That’s the Ron Reynolds story.
There’s a chance state Rep. Ron Reynolds could be sentenced to serve a year in jail next year. If that happens, he wouldn’t have to resign, according to state officials.
The Houston-area Democrat recently lost his appeal to a 2016 conviction of five misdemeanor barratry charges for illegal solicitation of legal clients. Reynolds, a once-practicing personal injury lawyer, says his attorney is working to submit a petition to the Texas Criminal Court of Appeals to review the opinions issued by Texas’ 8th Court of Appeals, which upheld his conviction. It’s a last-ditch attempt to avoid serving his sentence of a year in jail.
In an interview with the Tribune, Reynolds refused to address what he would do if his final appeal fails.
“We’re very – and I’ve even got a second opinion – are very confident that we’ll prevail, so I don’t think it will get to that point,” Reynolds said in a phone interview.

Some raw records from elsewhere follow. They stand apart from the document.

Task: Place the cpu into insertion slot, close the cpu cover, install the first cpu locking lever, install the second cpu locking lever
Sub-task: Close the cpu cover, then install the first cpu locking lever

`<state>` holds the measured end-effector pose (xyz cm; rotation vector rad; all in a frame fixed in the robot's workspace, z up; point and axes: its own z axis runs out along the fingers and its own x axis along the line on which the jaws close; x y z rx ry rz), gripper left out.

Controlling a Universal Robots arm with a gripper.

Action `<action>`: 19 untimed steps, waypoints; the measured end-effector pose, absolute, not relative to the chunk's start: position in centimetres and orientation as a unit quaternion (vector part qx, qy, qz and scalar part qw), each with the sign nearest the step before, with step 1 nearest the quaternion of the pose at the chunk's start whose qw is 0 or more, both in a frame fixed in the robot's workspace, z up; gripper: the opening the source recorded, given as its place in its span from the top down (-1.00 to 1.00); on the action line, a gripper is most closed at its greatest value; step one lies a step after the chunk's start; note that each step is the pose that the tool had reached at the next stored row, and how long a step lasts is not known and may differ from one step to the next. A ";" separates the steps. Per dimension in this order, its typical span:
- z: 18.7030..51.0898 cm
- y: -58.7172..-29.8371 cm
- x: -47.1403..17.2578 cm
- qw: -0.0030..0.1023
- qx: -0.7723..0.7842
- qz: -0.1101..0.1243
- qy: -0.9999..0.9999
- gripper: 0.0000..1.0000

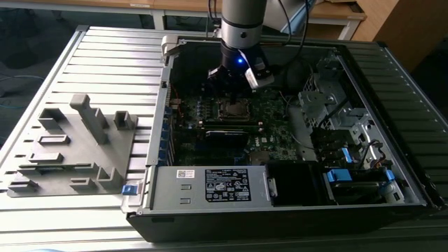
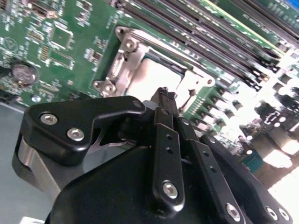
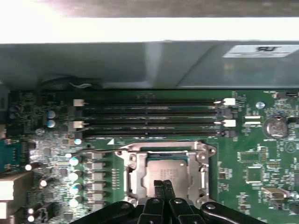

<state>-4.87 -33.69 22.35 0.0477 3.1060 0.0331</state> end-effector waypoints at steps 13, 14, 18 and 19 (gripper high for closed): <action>22.7 -33.7 -4.4 0.018 0.015 0.011 1.000 0.79; 22.7 -33.7 -4.4 0.018 0.015 0.011 1.000 0.79; 23.2 -33.7 -4.4 0.018 0.015 0.011 1.000 0.79; 23.2 -33.7 -4.4 0.018 0.015 0.011 1.000 0.79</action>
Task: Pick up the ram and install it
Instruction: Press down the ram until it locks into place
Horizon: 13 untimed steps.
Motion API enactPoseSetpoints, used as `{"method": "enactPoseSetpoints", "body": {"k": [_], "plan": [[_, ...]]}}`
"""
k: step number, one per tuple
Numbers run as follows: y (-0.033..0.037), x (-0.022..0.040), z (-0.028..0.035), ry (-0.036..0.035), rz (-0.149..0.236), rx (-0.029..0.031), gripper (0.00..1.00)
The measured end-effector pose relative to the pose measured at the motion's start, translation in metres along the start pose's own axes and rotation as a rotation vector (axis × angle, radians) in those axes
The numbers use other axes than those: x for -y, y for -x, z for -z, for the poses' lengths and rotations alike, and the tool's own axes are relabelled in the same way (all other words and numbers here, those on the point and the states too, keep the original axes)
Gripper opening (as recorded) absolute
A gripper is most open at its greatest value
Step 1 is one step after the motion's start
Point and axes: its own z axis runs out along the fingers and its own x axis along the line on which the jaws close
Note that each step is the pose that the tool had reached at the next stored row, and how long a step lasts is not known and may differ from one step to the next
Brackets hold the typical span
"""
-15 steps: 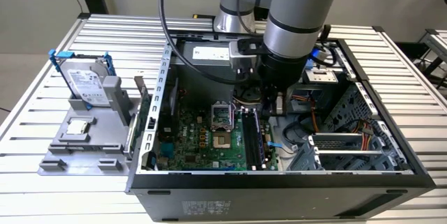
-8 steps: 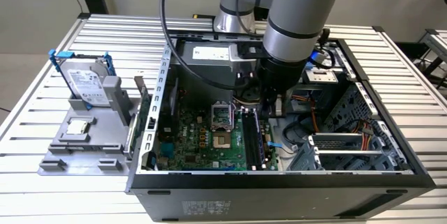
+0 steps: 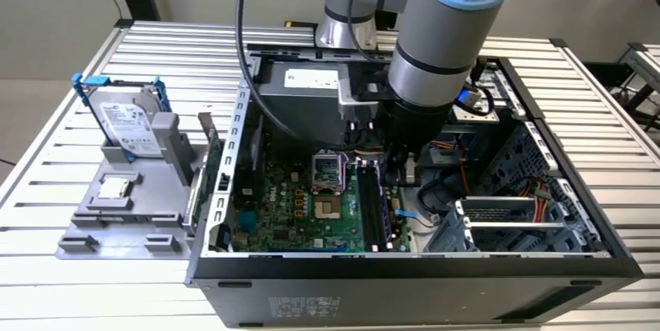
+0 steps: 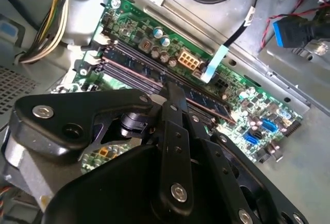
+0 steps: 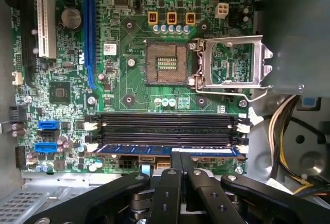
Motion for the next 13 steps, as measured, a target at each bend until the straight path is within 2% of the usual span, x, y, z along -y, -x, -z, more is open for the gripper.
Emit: {"method": "enactPoseSetpoints", "body": {"k": [3,6,13], "plan": [[-0.0001,0.0001,-0.0042,0.0,0.0,0.0041,0.0],[-0.0002,0.0001,-0.0046,0.0015,0.0,0.0039,0.0],[-0.0005,0.0001,-0.016,0.0022,0.0,0.0015,0.0]]}}
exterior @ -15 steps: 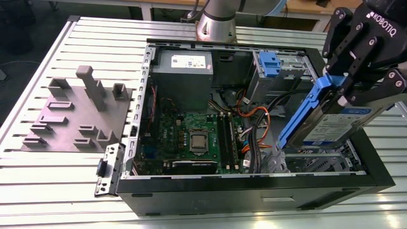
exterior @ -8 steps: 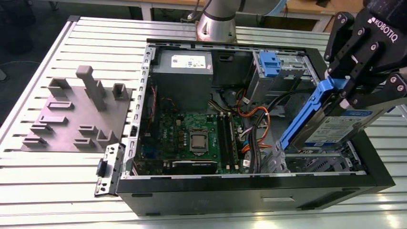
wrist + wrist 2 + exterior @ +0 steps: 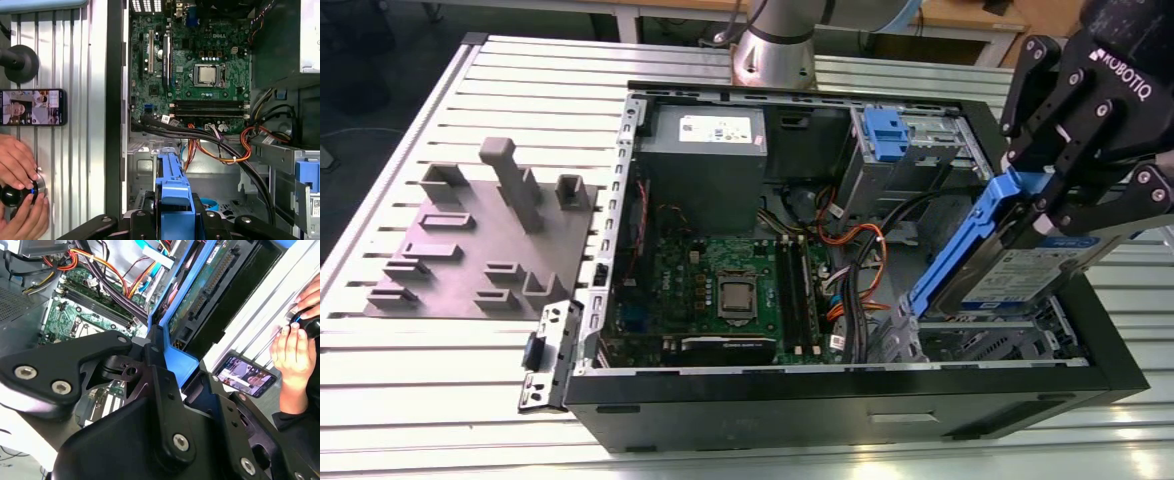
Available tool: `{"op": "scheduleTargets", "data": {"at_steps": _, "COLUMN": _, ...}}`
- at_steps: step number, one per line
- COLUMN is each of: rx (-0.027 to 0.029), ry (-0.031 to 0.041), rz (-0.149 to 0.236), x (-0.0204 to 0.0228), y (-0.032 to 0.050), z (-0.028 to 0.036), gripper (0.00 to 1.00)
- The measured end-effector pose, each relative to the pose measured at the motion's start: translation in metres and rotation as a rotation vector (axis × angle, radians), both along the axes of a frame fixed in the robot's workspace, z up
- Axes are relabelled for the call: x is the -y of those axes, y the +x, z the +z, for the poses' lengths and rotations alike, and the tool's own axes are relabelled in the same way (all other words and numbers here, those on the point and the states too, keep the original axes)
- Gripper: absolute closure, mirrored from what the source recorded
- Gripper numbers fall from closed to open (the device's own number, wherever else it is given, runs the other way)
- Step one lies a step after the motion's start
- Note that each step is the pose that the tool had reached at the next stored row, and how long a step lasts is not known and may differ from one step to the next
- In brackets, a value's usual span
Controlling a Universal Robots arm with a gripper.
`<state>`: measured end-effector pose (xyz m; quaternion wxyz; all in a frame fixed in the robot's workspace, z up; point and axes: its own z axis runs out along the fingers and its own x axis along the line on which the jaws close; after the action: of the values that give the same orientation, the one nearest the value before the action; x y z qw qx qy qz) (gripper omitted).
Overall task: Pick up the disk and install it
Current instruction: 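Insert the disk into the insertion slot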
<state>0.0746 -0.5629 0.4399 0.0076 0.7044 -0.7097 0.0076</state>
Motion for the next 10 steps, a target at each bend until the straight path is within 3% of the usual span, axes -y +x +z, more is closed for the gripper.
{"op": "scheduleTargets", "data": {"at_steps": 10, "rx": 0.0, "ry": 0.0008, "rz": 0.0, "x": 0.0, "y": 0.0016, "z": -0.0104, "gripper": 0.64}}
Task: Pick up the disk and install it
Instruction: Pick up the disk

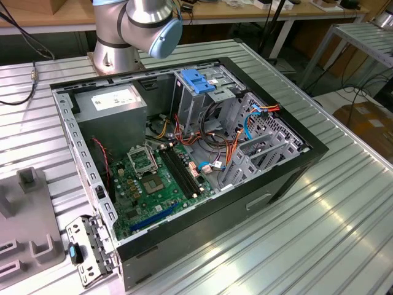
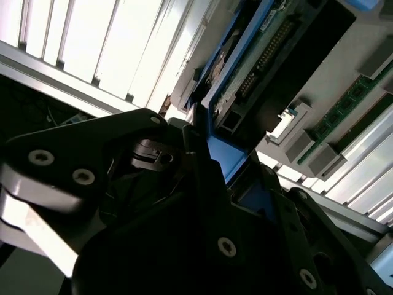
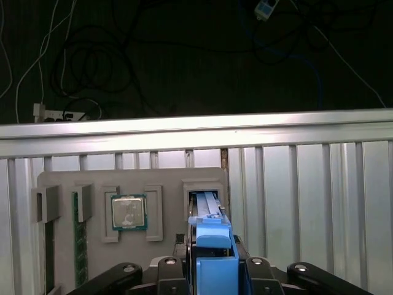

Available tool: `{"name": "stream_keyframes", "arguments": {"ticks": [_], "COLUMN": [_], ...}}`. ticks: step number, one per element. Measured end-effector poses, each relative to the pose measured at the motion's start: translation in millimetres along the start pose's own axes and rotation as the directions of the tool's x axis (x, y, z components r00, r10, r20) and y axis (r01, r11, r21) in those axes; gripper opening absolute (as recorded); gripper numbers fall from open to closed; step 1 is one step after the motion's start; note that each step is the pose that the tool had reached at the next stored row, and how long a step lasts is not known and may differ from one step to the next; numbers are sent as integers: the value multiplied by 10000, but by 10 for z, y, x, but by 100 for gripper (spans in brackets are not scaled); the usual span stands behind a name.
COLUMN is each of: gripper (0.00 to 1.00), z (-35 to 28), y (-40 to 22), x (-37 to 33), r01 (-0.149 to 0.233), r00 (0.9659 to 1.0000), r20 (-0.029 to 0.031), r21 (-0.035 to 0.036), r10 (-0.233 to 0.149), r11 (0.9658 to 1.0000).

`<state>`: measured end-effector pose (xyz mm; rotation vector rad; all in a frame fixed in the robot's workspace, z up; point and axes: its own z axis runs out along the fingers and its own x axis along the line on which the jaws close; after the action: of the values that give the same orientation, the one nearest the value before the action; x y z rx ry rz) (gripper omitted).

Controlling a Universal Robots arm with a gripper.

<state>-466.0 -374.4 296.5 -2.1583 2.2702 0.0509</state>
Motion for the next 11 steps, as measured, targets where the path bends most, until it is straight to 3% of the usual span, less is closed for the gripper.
{"name": "stream_keyframes", "arguments": {"ticks": [5, 11], "gripper": [37, 37], "z": [2, 2], "y": [0, 0], "x": [6, 6], "r01": [346, 376], "r00": [9994, 9993], "r20": [-6, -6], "r21": [-10, -11], "r10": [-346, -376], "r11": [9994, 9993]}}
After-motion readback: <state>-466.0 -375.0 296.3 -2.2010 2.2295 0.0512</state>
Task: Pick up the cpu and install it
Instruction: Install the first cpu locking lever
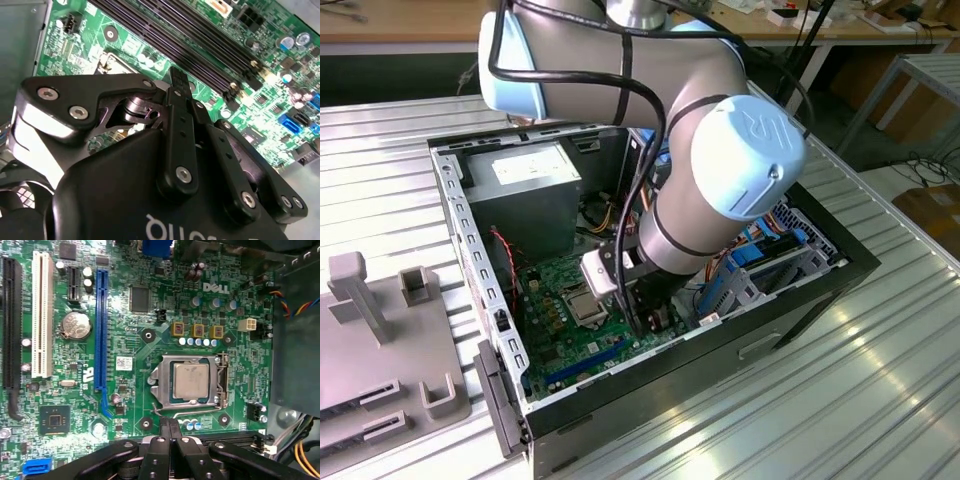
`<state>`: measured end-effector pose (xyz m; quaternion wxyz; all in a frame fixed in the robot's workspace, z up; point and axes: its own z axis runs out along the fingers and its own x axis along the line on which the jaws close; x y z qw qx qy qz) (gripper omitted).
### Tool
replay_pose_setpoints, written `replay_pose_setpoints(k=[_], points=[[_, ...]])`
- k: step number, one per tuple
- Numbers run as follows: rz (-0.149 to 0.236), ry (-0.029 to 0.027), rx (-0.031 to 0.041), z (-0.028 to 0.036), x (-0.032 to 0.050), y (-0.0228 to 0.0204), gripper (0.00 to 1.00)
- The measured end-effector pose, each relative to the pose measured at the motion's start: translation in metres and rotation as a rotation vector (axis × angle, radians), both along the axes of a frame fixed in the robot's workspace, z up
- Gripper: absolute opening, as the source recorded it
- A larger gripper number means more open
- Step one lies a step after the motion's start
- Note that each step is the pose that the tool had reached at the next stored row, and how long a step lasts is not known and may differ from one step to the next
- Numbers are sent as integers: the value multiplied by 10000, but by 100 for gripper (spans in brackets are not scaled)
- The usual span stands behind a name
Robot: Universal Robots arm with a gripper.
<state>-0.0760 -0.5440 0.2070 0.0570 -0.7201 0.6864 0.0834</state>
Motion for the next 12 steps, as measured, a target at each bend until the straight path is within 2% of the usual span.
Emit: replay_pose_setpoints(k=[3, 8, 12], points=[[-2, 19, -61, 0, -1, -24, 11], [2, 48, -281, -1, 1, -31, 11], [0, 52, -310, -3, 0, -30, 11]])
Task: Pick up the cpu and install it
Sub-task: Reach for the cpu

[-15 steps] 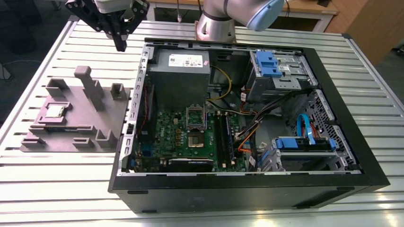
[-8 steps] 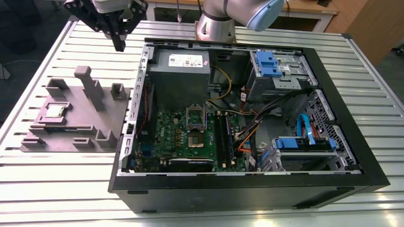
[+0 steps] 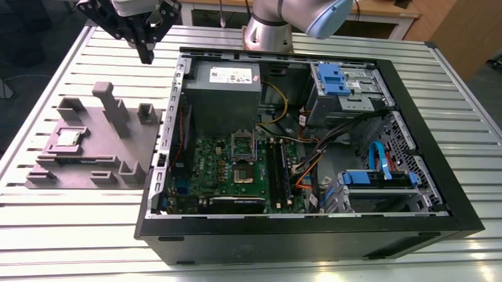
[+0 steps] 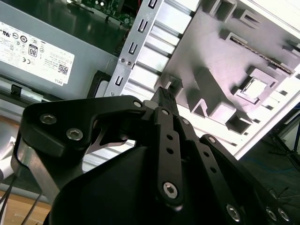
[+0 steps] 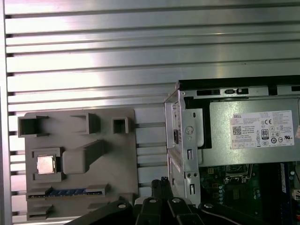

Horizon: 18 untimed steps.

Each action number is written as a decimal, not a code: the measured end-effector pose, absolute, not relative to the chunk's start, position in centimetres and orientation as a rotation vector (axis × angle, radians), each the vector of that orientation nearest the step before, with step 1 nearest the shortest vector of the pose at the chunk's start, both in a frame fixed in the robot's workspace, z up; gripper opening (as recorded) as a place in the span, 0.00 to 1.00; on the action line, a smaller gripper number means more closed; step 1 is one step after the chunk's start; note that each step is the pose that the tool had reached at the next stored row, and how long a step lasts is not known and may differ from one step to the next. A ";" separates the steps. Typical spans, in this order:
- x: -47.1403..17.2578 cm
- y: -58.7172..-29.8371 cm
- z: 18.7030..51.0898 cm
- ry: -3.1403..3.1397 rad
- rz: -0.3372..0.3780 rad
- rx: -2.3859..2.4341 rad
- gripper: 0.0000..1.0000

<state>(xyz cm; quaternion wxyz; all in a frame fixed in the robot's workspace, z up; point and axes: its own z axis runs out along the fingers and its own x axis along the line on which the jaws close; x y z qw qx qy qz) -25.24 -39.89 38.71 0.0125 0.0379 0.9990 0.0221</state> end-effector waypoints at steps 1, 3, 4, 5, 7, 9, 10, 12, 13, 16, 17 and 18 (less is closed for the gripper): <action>-25.3 -39.9 38.7 3.114 0.069 0.118 0.10; -25.4 -39.9 38.7 3.114 0.069 0.118 0.10; -25.4 -39.9 38.7 3.114 0.069 0.118 0.10; -25.5 -39.9 38.7 3.114 0.069 0.118 0.10; -25.6 -39.9 38.7 3.114 0.069 0.118 0.10; -25.7 -39.9 38.7 3.114 0.069 0.118 0.10; -25.7 -39.9 38.7 3.114 0.069 0.118 0.10; -25.8 -39.9 38.7 3.114 0.069 0.118 0.10; -25.8 -39.9 38.7 3.114 0.069 0.118 0.10; -26.0 -39.9 38.7 3.114 0.069 0.118 0.10; -26.0 -39.9 38.7 3.114 0.069 0.118 0.10; -26.0 -39.9 38.7 3.114 0.069 0.118 0.10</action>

Should Reynolds end up in jail next year, the four-term lawmaker could still hold office and continue to run for re-election. According to Sec. 141.001 of the Texas Election Code, the only criminal misconduct that would require an elected official to resign would be a felony conviction. Reynolds’ convictions qualify as misdemeanors.
“So technically, the representative could be serving out his sentence for a misdemeanor and still be a state representative,” said Sam Taylor, communications director for the Texas Secretary of State’s Office.
Joel Daniels, a Montgomery County assistant district attorney who was among the lawyers who tried Reynolds’ case, noted that the opinions issued by the three-judge Eighth Court of Appeals on Nov. 29 were unanimous for each of the five charges. That bodes well for the prosecution’s case, he said.
“We are greatly gratified by the appeals court rejecting Mr. Reynolds’ attempt to overturn a jury’s verdict,” Daniels said. “This important decision brings Mr. Reynolds one step closer to justice.”
See here for the last update. I honestly don’t know what Reynolds’ end game is. I understand having hope, but you gotta be realistic, too. Reynolds received a decent amount of establishment support in his re-election bid two years ago. I got the sense at that time that patience was running out for him. In this environment, I have a hard time seeing how anyone could endorse him again, regardless of his voting record and their past personal relationship. Wilvin Carter is Reynolds’ opponent this time around. Perhaps the voters will render moot any concern about how Rep. Reynolds could perform his legislative duties while in jail.